Accuracy: 0.9518914879517223 ROC Score: 0.9466626727047515 Precision: 0.6414053088347277 Recall: 0.9466626727047515 F1-Score: 0.7056395089417349 Specificity Score 0.9521069627946116

How it works...

• In Step 1, we import library
• In Step 2, we used the typical scikit-learn approach to train a machine learning model. First, we created the object of the XGBClassifier class (using all the default settings). Then, we fitted the model to the training data (we needed to pass both the features and the target), using the fit method. Lastly, we obtained the predictions by using the predict method.
• In Step 3, we evaluated the performance of the model. We used a custom function to display all the results. We will not go deeper into its specifics, as it is quite standard and is built using functions from the metrics module of scikit-learn. For a detailed description of the function, please refer to the accompanying GitHub repository.
• The confusion matrix summarizes all possible combinations of the predicted values as opposed to the actual target. It has a structure that looks like the following:

TN | FP

FN | TP

• The values are as follows:
  • True positive (TP): The model predicts a default, and the client defaulted.
  • False positive (FP): The model predicts a default, but the client did not default.
  • True negative (TN): The model predicts a good customer, and the client did not default.
  • False negative (FN): The model predicts a good customer, but the client defaulted.
• Using these values, we can further build multiple evaluation criteria:
  • Accuracy ((TP + TN) / (TP + FP + TN + FN))—Measures the model's overall ability to correctly predict the class of the observation.
  • Precision (TP / (TP + FP))—Out of all predictions of the positive class (in our case, the default), how many observations indeed defaulted.
  • Recall (TP /(TP + FN))—Out of all positive cases, how many were predicted correctly. Also called sensitivity or the true positive rate.
  • F-1 Score—A harmonic average of precision and recall. The reason for a harmonic mean instead of a standard mean is that it punishes extreme outcomes, such as precision = 1 and recall = 0, or vice versa.
  • Specificity (TN / (TN + FP))—Measures what fraction of negative cases (clients without a default) actually did not default.
• Understanding the subtleties behind these metrics is very important for the correct evaluation of the model's performance. Accuracy can be highly misleading in the case of class imbalance. Imagine a case when 99% of data is not fraudulent and only 1% is fraudulent. Then, a naïve model classifying each observation as non-fraudulent achieves 99% accuracy, while it is actually worthless. That is why, in such cases, we should refer to precision or recall. When we try to achieve as high precision as possible, we will get fewer false positives, at the cost of more false negatives. When optimizing for recall, we will achieve fewer false negatives, at the cost of more false positives. The metric on which we try to optimize should be selected based on the use case.

There's more...

• The ROC curve loses its credibility when it comes to evaluating the performance of the model when we are dealing with class imbalance. That is why, in such cases, we should use another curve—the Precision-Recall curve. That is because, for calculating both precision and recall, we do not use the true negatives, and only consider the correct prediction of the minority class (the positive one).

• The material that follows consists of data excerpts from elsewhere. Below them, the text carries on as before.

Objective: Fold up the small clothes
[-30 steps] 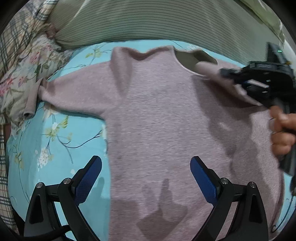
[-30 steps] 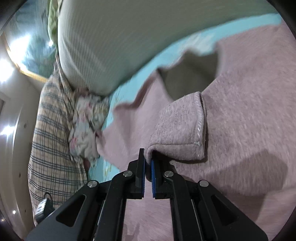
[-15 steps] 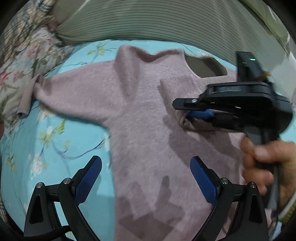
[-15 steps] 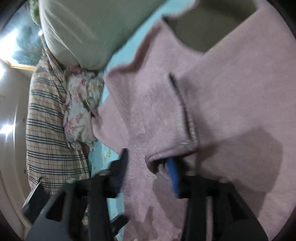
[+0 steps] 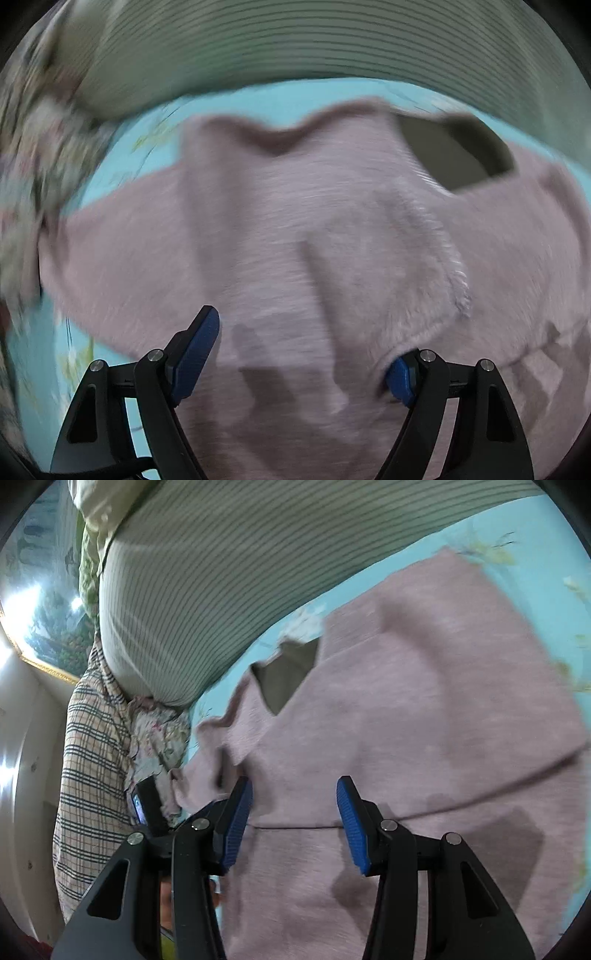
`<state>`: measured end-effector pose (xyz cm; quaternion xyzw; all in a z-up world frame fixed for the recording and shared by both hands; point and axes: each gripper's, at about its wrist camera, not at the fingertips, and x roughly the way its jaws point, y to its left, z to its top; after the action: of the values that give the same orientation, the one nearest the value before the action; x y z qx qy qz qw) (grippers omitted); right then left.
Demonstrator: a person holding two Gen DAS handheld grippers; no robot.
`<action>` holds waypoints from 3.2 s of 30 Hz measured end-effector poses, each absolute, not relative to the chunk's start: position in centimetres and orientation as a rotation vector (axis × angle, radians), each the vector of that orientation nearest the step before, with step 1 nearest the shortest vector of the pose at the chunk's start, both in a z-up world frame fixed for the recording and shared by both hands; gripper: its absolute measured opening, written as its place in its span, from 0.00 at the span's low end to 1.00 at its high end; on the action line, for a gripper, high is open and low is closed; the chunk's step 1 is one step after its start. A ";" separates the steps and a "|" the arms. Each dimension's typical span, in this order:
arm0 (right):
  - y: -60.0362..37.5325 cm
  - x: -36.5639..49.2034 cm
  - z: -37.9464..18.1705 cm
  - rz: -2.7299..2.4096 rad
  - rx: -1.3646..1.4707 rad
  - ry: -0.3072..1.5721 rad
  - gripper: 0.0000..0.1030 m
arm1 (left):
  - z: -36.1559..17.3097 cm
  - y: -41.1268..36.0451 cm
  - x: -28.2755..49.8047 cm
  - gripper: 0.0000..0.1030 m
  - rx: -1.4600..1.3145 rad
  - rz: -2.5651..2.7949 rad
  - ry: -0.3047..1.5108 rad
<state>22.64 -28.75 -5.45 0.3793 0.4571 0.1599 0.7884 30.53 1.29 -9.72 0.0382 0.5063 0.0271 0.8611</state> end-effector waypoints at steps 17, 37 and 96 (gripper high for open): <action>-36.6 21.2 -3.5 0.092 0.698 0.906 0.48 | -8.8 3.3 30.4 0.07 -0.007 -0.123 1.027; -41.3 26.7 -6.6 0.020 0.594 0.996 0.06 | -7.9 4.7 29.8 0.06 -0.098 -0.107 1.043; -23.3 20.2 -3.7 0.254 0.478 1.125 0.41 | -4.1 36.1 26.9 0.03 -0.281 0.327 0.986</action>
<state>20.19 -23.33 -3.70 0.2236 0.5269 0.1190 0.8113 26.93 36.13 -4.11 -0.1339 0.4695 0.1559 0.8587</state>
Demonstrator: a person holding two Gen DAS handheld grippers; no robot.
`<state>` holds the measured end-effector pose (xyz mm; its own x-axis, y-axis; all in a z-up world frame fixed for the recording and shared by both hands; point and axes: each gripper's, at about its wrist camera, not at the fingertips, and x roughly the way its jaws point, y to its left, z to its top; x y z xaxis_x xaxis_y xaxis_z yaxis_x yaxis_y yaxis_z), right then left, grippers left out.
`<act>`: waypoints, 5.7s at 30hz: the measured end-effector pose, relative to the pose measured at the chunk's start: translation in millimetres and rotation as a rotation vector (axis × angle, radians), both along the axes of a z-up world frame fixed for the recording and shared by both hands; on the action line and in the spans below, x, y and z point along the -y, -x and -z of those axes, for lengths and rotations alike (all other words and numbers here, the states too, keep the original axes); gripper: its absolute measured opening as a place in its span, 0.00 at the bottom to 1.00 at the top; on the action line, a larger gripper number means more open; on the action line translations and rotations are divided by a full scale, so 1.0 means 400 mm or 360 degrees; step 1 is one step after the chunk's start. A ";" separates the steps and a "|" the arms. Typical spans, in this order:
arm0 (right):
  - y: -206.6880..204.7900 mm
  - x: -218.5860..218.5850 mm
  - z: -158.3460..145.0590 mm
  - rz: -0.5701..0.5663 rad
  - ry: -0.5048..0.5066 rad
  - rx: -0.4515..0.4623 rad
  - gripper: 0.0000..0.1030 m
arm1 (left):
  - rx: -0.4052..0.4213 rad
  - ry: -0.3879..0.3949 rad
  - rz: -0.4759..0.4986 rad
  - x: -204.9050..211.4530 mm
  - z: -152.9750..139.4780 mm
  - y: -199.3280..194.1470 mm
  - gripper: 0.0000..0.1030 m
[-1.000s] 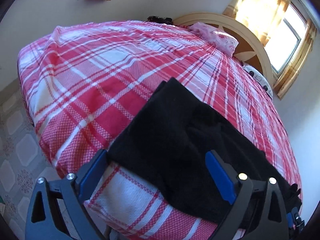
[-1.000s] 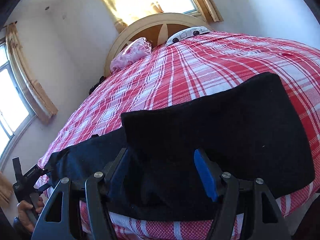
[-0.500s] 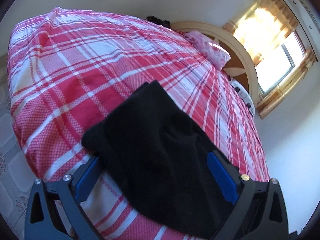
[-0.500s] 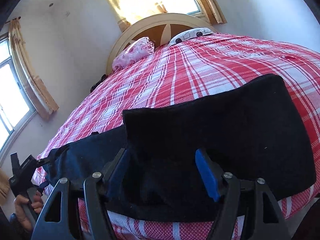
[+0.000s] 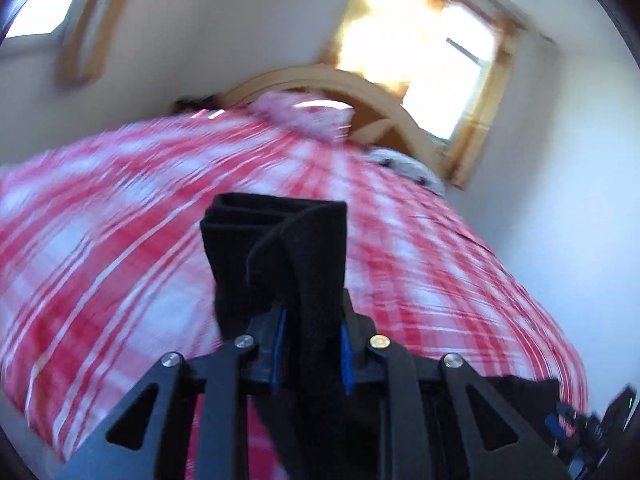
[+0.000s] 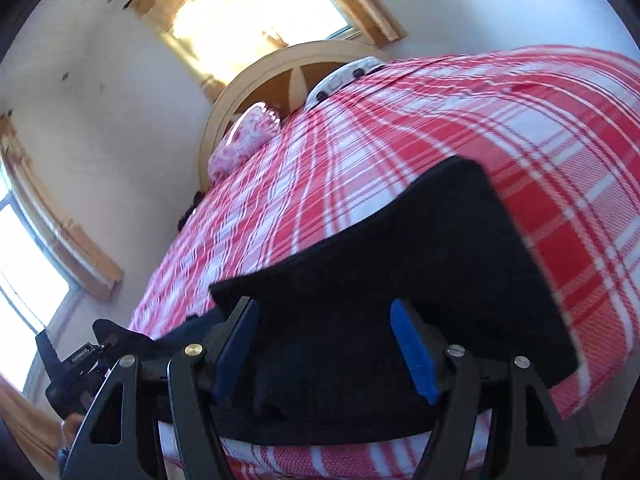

# Calculate precision and recall for different thresholds:
y_pred_prob = xgb_model.predict_proba(X_test)[:, 1]
precision, recall, thresholds = metrics.precision_recall_curve(y_test, y_pred_prob)
# Having calculated the required elements, we can plot the curve:
ax = plt.subplot()
ax.plot(recall, precision, label=f'PR-AUC = {metrics.auc(recall, precision):.2f}')
ax.set(title='Precision-Recall Curve', xlabel='Recall', ylabel='Precision')
ax.legend()

• As a summary metric, we can approximate the area under the Precision- Recall curve by calling metrics.auc(recall, precision). In contrast to the ROC- AUC, the PR-AUC ranges from 0 to 1, where 1 indicates the perfect model. A model with a PR-AUC of 1 can identify all the positive observations (perfect recall), while not wrongly labeling a single negative observation as a positive one (perfect precision). We can consider models that bow towards the (1, 1) point as skillful.